For sure, walking in-town in Boston is a journey in itself. There are zillions of people everywhere and where there aren't people, there're cars. Seemingly amazing, there wasn't much noise; that is, people yelling, horns blaring. There was the normal buzz of conversation and car engines but it wasn't ugly, the way sometimes being in a crowded urban environment can be. Maybe it's Boston just being a more genteel place; maybe it's just because it's Monday, the Sox and the Celtics won yesterday so folks are worn out; besides, today is cinco de mayo and so maybe everyone is saving the additional hooping and hollering for after work.

After lunch, and a brief walk, we each went our separate ways, back to our respective work grinds. I headed down Harrison Ave., going through China town and past Tufts University's downtown campus. Judy headed east, toward the harbor and back to the financial hub of the Hub.

I had to stop for traffic at Kneeland St. Like a lot of pedestrians, I waited in the street, rather than on the sidewalk, for the light to change, ready to hustle across the intersection the moment it changed in my favor. Up here in the Bay State, pedestrians have the right of way in crosswalks. Of course, when the intersections are controlled by a light, everyone has to wait their turn to get across the street.

It always gets me how, up here, the standard is for people in cars to flash their lights to indicate it's okay for the other car to, for example, go ahead and make a turn in front of you at a non-light controlled intersection. In Baltimore, it's just the opposite. Flashing your lights in Charm City means get the hell out of the way, I'm comin' through. In Beantown, it means - oh, please. You first. I'll wait to take my turn.

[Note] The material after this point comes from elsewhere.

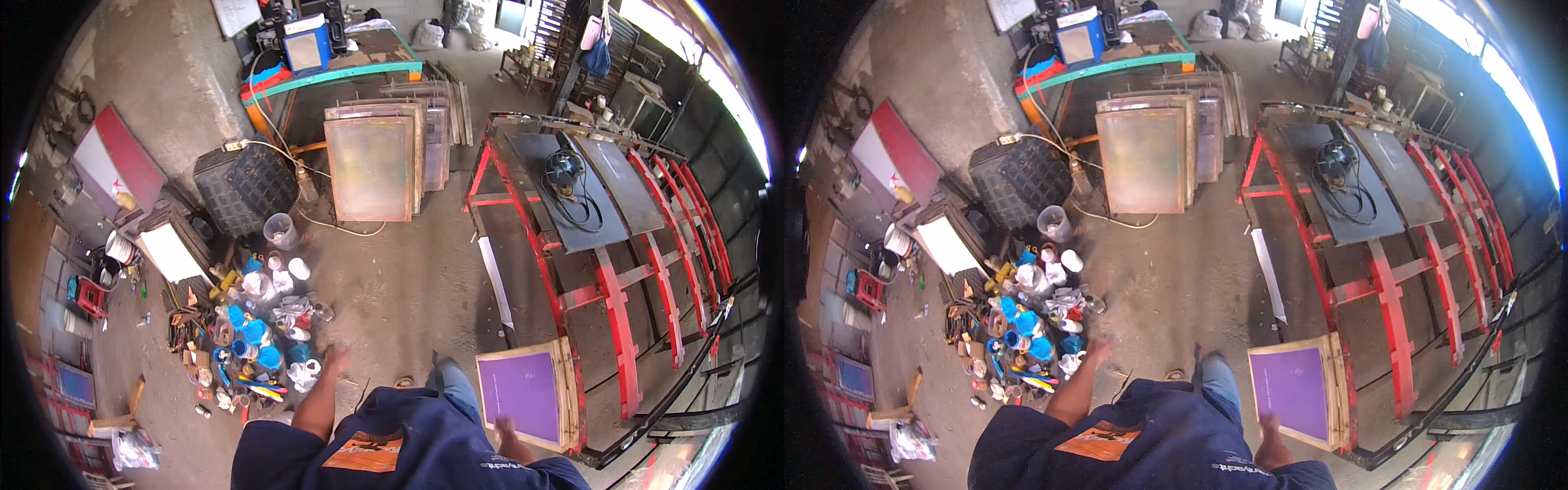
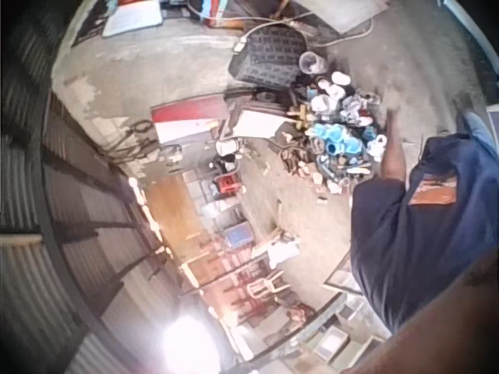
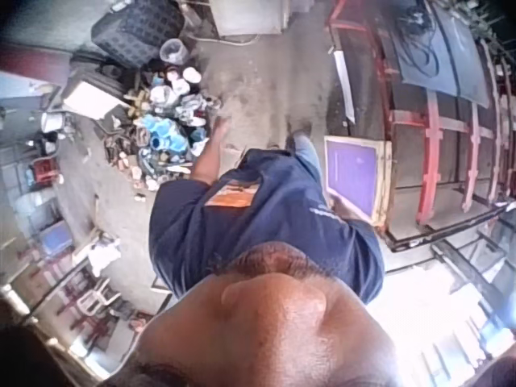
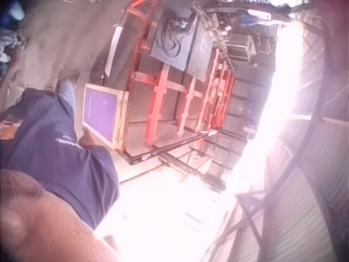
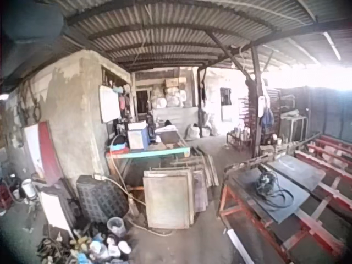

Massachusetts pedestrians take having the legal right of way at crosswalks very seriously. I one time got a ticket for not allowing a pedestrian to cross the street in the crosswalk and the person wasn't even in it yet. Parenthetically, I did beat the ticket (he was up on the sidewalk, not in the street) but the lesson to learn from it was clearly there. I now always stop for pedestrians in cross walks and almost always when people are crossing the street anywhere else.

Standing next to me on Harrison Ave, waiting to cross Kneeland, was a young guy, probably in his early 20's. I took him for being a Tufts student. As soon as the light changed, he charged across the street.

I looked both ways before venturing out and saw that an SUV was going to run the red light. The guy didn't look at all, he just walked out into the middle of the intersection.

The SUV missed him, or rather he missed running into the side of the SUV, by about a foot. As the SUV sped past, the guy raised his outstretched arms and said, "hey, what the hell!?"

As we crossed the street I mentioned to him that he almost got hit. "Yeah," he said. "And it's not the first time."

You know, you'd think after a near miss (or two) that you'd learn to look both ways before crossing, especially in the middle of the day on a crowded street. Apparently, this guy's going to learn to look first by receiving one hell of a lesson.